**What you will do**
Copy out all lines in the data below containing the string "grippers".

**Input data**
- Opening Delimiter -
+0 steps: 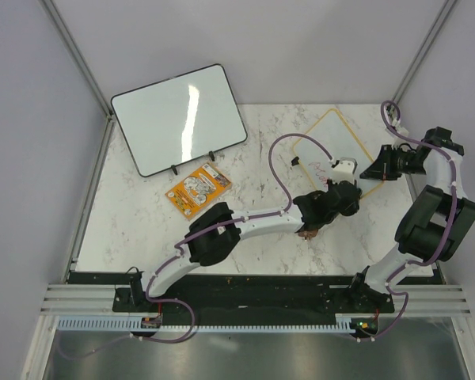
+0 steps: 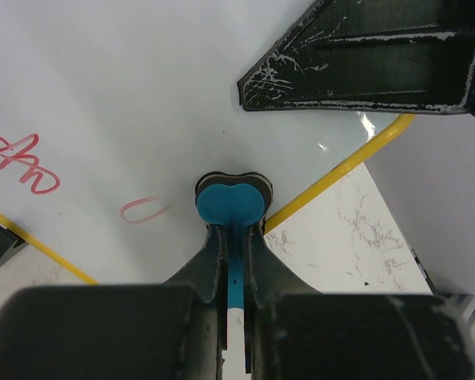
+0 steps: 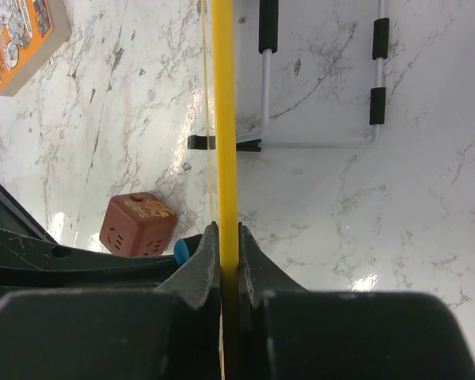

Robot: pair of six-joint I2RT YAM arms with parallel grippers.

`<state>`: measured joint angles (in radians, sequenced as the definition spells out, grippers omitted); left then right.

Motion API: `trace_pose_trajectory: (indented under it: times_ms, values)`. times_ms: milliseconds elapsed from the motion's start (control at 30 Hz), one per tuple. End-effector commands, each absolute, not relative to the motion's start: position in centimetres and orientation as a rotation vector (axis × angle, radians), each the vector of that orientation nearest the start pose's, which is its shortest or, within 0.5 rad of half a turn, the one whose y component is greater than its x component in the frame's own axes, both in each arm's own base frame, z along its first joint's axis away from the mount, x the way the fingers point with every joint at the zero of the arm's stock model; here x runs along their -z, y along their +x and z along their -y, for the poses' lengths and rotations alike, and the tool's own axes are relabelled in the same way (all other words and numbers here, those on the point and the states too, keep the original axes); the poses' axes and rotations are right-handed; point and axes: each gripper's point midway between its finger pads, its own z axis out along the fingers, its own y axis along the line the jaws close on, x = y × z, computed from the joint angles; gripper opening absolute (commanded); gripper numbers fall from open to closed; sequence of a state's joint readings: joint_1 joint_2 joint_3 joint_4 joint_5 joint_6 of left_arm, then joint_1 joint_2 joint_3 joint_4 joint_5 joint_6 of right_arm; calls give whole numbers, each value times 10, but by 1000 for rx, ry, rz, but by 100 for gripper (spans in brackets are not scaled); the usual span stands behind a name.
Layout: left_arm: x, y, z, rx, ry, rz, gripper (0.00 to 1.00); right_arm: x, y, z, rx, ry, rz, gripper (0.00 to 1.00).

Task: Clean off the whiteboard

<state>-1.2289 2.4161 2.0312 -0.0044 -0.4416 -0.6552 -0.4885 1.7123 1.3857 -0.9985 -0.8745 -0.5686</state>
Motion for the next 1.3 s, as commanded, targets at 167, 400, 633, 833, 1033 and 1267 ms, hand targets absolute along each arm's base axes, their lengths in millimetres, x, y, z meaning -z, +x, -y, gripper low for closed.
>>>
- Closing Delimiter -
**Answer area**
Robot: pair of six-joint I2RT YAM arms with parallel grippers.
`<state>`: measured joint angles (in radians, sequenced as the definition spells out, grippers omitted); left then right.

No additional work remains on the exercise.